Gracie has enough joy that she could definitely hand it out to a few people, me in particular. She's always bouncing around the house, mauling my other dog, and looking at me with those huge brown eyes. She's incredibly spunky, even when I attempt to scold her. She doesn't cower away; it's more like she leaps away, but her tail is still wagging. I can't decide if she is just incapable of being depressed, or if my cries of "NO!" just aren't loud enough.
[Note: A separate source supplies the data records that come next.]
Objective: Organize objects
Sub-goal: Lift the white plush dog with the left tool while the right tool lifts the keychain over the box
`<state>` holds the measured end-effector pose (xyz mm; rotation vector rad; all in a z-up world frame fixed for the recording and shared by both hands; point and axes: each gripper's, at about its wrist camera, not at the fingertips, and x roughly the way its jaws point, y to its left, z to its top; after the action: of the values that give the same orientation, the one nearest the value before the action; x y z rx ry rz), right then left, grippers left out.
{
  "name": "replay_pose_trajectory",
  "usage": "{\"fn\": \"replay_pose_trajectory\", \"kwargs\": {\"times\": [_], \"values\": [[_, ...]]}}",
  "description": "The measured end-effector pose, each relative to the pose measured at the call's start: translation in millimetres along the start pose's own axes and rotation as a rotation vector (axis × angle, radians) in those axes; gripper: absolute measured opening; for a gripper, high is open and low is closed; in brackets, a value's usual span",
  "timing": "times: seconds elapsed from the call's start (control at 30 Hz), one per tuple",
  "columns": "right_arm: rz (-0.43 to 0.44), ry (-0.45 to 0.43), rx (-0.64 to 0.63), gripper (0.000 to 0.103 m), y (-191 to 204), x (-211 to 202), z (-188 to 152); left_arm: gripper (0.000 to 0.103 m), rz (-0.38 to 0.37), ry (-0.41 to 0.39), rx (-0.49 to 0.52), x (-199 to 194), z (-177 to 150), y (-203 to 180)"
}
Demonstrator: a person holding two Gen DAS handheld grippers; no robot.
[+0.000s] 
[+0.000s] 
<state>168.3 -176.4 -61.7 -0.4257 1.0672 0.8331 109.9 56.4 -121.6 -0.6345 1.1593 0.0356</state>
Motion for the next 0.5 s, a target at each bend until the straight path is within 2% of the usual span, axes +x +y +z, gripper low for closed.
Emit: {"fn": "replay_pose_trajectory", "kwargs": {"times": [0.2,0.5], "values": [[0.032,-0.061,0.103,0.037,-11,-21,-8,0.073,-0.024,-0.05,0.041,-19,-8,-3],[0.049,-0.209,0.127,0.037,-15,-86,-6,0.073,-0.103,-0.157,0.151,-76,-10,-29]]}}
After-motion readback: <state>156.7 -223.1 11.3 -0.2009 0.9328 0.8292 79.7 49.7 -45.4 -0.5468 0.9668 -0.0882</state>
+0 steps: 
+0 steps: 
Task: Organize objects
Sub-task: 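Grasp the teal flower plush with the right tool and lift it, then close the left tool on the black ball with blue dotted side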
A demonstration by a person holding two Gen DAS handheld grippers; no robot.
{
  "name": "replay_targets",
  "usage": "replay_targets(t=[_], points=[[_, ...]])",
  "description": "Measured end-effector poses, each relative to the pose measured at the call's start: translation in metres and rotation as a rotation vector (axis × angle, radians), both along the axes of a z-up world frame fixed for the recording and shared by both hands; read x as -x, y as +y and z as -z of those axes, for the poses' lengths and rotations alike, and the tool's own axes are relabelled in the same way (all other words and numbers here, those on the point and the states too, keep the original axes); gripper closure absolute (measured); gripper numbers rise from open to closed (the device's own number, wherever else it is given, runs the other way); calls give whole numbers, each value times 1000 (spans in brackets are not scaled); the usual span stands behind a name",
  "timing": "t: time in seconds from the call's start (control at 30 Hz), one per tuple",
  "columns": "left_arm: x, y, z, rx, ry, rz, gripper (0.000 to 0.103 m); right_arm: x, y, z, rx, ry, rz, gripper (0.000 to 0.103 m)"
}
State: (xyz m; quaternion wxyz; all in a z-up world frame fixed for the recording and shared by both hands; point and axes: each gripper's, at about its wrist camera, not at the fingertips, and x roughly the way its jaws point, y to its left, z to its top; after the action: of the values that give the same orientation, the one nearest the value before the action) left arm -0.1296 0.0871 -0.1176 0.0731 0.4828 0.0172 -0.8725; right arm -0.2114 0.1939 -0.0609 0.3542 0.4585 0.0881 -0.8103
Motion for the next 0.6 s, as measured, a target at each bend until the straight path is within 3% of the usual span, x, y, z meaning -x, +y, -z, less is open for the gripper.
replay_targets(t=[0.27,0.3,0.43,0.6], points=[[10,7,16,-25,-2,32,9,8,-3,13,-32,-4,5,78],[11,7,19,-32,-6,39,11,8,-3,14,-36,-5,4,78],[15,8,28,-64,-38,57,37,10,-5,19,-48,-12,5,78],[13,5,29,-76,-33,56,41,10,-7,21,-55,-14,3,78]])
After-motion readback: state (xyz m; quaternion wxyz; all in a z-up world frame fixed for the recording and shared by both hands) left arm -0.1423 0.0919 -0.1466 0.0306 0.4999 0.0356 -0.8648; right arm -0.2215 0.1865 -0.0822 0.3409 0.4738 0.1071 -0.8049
I've had a huge weight that I've been carrying for a while now, and I still can't place exactly what it is. It's been with me for probably years now, recreating itself based off of whatever situation I'm going through. The weight feels the same, but I have learned to deal with it much differently now. I will admit readily that I am not a perfect follower of Christ. I make mistakes every day, and for a long time, I kept myself from asking for forgiveness. I'm not sure if it was the fact that I didn't want to admit that I was doing something wrong, or if I simply had tried to twist God's unconditional love into something like blind love. In my last post, I mentioned that God woke me up and reminded me that I hadn't changed. I was still carrying a burden that I wouldn't let God handle. All I wanted to do was continue to feed that burden because it felt justifying for me. It's easy for us to get angry, and usually when we get angry, we want to get REALLY angry. We don't want to just say "No, it's alright", we want to keep at it and call up our best friend and tell them just how much we hate so and so. I caught myself doing it today.
I learned an important lesson one day from a doctor I see every now and then. He told me that it isn't right for us to try and handle the people who wrong us. Instead, we should pray for them. He said, "Lauren, when you sit down to pray, what you should say is 'God, thank you for this amazing day. Thank you for the breath I have breathed. Please, bless (fill in the blank). I forgive them, and I pray that you will bless them'". He then went on to explain to me that, "Often times, we feel like we need to feel a sense of justice. We feel like that person deserves to be hurt just like we did. But in reality, when we ask God to bless them, we are not only asking that God will be good to them, but that God will give them what it is that they deserve. Blessing is a form of justice." It's weird to think about at first, but I later understood exactly what he meant. This prayer was something I immediately took into action about something that I'm sure I'll eventually get into in a later post. I have a testimony that I've been dying to let loose.
Gracie knows that I love her, no matter how mad she makes me. No matter how many pairs of underwear she eats, I still manage to forgive her. God will always forgive us if we are willing to ask. We shouldn't be prideful before God. God created us and each one of us individually is a part of His great work. Even our mess ups have a way of shaping things, and I believe it ultimately is for God's overall plan. We have to be hopeful, because if we were not, what would we be living for? When we try to forgive those in our own lives, it can be a huge struggle. It's not hard for God. Jesus died for us so we could have the opportunity to be in touch with God, so that we could even have the chance to gain forgiveness. We should pray daily that God will help us to forgive like Him. I pray every night that God will help me to love like He can, because I know my love is imperfect, especially when I feel like I've been injured.
Keep your head up readers, and let God handle it.